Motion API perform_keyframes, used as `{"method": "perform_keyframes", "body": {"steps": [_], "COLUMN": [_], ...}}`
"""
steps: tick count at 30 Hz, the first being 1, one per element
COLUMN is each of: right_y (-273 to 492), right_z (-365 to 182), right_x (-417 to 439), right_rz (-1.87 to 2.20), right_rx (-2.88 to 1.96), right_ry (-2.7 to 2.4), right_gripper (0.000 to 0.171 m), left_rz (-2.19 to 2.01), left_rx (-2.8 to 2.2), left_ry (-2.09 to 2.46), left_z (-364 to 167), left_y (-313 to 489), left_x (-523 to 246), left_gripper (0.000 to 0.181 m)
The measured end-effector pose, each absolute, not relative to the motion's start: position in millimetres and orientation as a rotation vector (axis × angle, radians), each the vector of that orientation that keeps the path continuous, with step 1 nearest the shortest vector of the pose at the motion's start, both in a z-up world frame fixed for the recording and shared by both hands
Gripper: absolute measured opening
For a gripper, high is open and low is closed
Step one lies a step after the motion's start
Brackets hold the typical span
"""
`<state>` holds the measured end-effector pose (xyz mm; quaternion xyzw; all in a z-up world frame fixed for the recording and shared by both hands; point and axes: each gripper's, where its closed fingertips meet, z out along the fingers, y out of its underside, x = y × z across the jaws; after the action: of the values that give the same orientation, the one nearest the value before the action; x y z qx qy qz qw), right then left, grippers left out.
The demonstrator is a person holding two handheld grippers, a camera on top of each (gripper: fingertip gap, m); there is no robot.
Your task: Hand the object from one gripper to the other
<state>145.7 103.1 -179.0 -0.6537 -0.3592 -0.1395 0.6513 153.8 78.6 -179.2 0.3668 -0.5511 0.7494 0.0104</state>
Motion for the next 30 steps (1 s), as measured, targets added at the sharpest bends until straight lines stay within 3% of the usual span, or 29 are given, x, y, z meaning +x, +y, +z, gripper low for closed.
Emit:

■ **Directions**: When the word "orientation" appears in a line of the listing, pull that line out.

■ **Solution for this task**:
The measured end-effector pose, each absolute, not relative to the motion's start: position in millimetres and orientation as a rotation vector (axis × angle, radians), each the vector of that orientation that keeps the path continuous, with step 1 nearest the shortest vector of the pose at the motion's start, both in a z-up world frame fixed for the recording and shared by both hands
`<state>` holds the measured end-effector pose (xyz mm; quaternion xyzw; all in a z-up world frame fixed for the recording and shared by both hands; point and axes: each gripper's, where its closed fingertips meet, z out along the fingers, y out of its underside, x = y × z across the jaws; after the action: of the values that give the same orientation, the one nearest the value before the action; x y z qx qy qz qw), right then left, grippers left out.

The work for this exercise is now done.